START Exercise data

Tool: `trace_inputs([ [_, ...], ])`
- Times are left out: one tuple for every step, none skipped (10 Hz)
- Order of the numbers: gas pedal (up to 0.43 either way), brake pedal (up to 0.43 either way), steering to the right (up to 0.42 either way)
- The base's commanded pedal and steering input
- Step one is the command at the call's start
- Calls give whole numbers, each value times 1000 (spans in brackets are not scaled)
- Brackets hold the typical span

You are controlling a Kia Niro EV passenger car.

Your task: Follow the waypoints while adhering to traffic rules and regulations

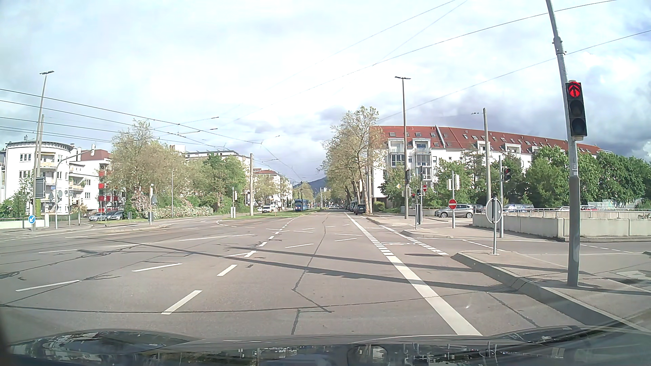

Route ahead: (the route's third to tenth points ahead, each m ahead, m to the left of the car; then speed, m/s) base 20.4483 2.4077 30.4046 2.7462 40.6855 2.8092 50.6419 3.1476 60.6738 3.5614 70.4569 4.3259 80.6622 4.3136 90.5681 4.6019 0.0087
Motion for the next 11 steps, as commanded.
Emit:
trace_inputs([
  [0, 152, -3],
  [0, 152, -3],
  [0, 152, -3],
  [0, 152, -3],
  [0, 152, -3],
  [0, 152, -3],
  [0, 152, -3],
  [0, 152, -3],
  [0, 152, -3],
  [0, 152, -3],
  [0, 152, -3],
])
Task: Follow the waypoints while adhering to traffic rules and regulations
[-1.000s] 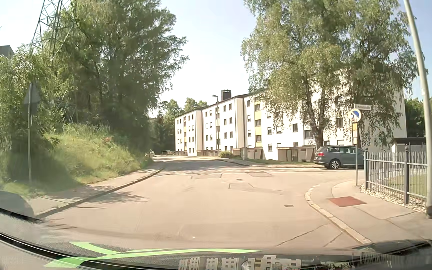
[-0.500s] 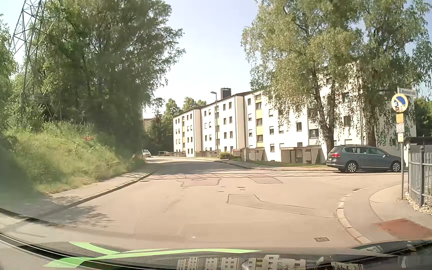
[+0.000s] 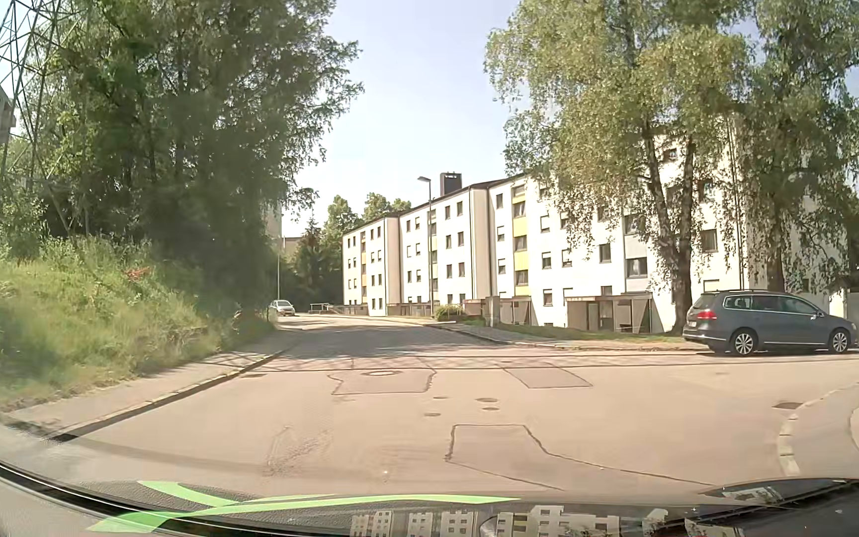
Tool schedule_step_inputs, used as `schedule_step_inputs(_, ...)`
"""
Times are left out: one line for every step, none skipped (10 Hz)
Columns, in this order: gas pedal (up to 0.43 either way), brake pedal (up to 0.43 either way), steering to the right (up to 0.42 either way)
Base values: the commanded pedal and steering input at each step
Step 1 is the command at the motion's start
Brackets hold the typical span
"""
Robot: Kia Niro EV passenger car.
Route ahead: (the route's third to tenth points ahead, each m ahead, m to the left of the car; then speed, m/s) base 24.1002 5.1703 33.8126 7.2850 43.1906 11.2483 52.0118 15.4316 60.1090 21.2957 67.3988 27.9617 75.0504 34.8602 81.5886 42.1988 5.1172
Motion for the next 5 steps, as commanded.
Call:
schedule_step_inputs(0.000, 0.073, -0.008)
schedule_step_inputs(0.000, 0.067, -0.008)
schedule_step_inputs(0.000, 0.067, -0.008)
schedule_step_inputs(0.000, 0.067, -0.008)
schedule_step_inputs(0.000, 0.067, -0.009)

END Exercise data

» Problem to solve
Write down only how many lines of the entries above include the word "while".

» Result of the exercise
2